-- Opening Marker --

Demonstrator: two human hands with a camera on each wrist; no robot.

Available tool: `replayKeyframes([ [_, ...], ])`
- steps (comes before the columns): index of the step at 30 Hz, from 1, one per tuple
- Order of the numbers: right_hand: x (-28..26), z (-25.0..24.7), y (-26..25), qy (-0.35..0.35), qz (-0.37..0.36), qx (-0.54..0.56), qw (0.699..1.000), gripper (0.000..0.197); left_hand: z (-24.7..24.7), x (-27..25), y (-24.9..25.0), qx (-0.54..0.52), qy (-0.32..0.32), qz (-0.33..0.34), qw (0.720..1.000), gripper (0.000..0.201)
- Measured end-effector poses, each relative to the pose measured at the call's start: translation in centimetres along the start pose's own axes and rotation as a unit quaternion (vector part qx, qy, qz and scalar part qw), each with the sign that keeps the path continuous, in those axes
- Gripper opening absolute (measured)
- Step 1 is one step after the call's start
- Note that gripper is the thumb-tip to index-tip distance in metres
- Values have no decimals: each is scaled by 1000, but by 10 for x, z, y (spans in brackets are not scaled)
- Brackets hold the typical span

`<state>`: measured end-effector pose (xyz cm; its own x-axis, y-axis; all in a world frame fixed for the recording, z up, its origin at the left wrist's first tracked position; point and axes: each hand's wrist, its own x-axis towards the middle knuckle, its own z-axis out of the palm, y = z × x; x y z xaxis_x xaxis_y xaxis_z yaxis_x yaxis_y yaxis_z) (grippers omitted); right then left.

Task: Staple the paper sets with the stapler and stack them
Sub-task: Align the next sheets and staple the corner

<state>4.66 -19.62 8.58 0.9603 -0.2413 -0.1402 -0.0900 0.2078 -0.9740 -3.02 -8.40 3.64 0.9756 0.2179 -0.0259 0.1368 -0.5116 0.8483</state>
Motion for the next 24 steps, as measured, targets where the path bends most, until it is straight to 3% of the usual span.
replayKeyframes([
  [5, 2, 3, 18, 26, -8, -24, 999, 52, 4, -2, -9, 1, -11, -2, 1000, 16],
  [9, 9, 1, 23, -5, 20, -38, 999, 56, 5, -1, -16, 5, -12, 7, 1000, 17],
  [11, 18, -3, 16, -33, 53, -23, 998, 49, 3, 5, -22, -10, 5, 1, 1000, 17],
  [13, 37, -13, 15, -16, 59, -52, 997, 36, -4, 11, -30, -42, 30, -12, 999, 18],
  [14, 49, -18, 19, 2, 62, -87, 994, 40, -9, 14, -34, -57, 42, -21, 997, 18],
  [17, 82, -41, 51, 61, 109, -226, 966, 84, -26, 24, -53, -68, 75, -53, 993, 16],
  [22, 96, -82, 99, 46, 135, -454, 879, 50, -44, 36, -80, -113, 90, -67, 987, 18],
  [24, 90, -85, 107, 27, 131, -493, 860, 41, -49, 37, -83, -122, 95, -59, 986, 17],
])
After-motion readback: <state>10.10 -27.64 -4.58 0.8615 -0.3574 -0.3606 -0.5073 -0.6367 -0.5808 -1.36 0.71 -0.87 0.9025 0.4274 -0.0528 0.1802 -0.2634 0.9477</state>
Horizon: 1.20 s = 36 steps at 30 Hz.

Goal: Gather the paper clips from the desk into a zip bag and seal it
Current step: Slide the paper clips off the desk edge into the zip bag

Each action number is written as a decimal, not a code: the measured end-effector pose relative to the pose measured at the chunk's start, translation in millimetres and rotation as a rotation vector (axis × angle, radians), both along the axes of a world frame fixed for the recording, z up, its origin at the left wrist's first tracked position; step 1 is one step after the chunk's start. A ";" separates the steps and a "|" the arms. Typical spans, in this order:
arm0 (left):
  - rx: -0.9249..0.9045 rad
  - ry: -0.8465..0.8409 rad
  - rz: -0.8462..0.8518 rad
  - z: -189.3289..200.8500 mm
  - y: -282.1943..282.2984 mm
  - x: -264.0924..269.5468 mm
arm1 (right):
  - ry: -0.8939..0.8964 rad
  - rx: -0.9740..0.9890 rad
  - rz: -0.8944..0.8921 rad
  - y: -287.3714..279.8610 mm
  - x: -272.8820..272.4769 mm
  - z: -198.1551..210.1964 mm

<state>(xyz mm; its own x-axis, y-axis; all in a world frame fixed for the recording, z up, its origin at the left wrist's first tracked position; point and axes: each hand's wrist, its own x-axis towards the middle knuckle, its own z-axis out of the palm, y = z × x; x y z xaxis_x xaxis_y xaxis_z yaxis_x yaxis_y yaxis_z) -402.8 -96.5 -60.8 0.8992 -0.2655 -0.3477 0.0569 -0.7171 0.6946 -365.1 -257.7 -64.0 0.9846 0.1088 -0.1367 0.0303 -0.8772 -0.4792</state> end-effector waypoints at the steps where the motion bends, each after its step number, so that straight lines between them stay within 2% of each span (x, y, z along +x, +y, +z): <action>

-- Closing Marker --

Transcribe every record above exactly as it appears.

Demonstrator: two human hands with a camera on each wrist; no robot.

Available tool: `replayKeyframes([ [_, ...], ])`
- steps (comes before the columns): index of the step at 30 Hz, from 1, one per tuple
- Order of the numbers: right_hand: x (-28..26), z (-25.0..24.7), y (-26..25), qy (-0.35..0.35), qz (-0.37..0.36), qx (-0.54..0.56), qw (0.699..1.000), gripper (0.000..0.197); left_hand: z (-24.7..24.7), x (-27..25), y (-24.9..25.0), qx (-0.54..0.52), qy (-0.32..0.32), qz (-0.33..0.34), qw (0.720..1.000), gripper (0.000..0.201)
- Measured end-effector poses, each relative to the pose measured at the call's start: translation in centimetres along the start pose's own axes and rotation as a unit quaternion (vector part qx, qy, qz and scalar part qw), each with the sign that keeps the path continuous, in those axes
- Gripper opening absolute (measured)
- Step 1 is one step after the call's start
- Note that gripper is the thumb-tip to index-tip distance in metres
- Values have no decimals: each is scaled by 1000, but by 10 for x, z, y (spans in brackets are not scaled)
- Brackets hold the typical span

`<state>`: measured end-effector pose (xyz cm; its own x-axis, y-axis; all in a world frame fixed for the recording, z up, its origin at the left wrist's first tracked position; point and axes: each hand's wrist, its own x-axis towards the middle knuckle, its own z-axis out of the palm, y = z × x; x y z xaxis_x xaxis_y xaxis_z yaxis_x yaxis_y yaxis_z) (grippers omitted); right then left.

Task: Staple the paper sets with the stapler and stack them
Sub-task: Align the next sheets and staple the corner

<state>4.66 -19.62 8.58 0.9603 -0.2413 -0.1402 -0.0900 0.2078 -0.9740 -3.02 -8.40 3.64 0.9756 0.2179 -0.0259 0.1368 -0.5116 0.8483</state>
Motion for the next 24 steps, as measured, targets where the path bends most, until it is straight to 3% of the usual span.
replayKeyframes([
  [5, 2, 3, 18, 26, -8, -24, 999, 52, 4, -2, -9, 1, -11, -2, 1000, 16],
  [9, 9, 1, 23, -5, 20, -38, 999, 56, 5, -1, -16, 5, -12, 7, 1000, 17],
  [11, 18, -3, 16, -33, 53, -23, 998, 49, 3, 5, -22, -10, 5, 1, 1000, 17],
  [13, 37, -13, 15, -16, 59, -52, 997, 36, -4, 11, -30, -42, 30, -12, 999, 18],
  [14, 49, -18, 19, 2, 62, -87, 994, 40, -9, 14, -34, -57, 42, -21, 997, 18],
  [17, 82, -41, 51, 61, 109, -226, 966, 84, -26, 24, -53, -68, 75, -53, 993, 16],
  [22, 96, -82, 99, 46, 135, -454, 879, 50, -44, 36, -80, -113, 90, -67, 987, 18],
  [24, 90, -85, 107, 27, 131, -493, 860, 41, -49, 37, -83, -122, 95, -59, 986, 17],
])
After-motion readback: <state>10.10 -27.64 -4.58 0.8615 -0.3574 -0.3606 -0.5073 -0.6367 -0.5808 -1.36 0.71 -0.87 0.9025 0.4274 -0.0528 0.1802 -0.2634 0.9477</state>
Horizon: 1.20 s = 36 steps at 30 Hz.

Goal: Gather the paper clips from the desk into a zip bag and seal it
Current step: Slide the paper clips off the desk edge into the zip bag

Each action number is written as a decimal, not a code: the measured end-effector pose relative to the pose measured at the chunk's start, translation in millimetres and rotation as a rotation vector (axis × angle, radians), both along the axes of a world frame fixed for the recording, z up, its origin at the left wrist's first tracked position; step 1 is one step after the chunk's start. A ";" separates the steps and a "|" the arms. Typical spans, in this order:
arm0 (left):
  - rx: -0.9249..0.9045 rad
  - ry: -0.8465..0.8409 rad
  - rz: -0.8462..0.8518 rad
  - z: -189.3289..200.8500 mm
  - y: -282.1943..282.2984 mm
  - x: -264.0924..269.5468 mm
arm1 (right):
  - ry: -0.8939..0.8964 rad
  - rx: -0.9740..0.9890 rad
  - rz: -0.8944..0.8921 rad
  - y: -287.3714..279.8610 mm
  - x: -272.8820..272.4769 mm
  - z: -198.1551..210.1964 mm

<state>(xyz mm; its own x-axis, y-axis; all in a world frame fixed for the recording, z up, its origin at the left wrist's first tracked position; point and axes: each hand's wrist, its own x-axis towards the middle knuckle, its own z-axis out of the palm, y = z × x; x y z xaxis_x xaxis_y xaxis_z yaxis_x yaxis_y yaxis_z) -402.8 -96.5 -60.8 0.8992 -0.2655 -0.3477 0.0569 -0.7171 0.6946 -365.1 -257.7 -64.0 0.9846 0.1088 -0.1367 0.0303 -0.8772 -0.4792</state> end-effector waypoints at the steps where the motion bends, each after its step number, so that straight lines between them stay within 2% of each span (x, y, z along +x, +y, +z): <action>

The exercise requires no additional answer.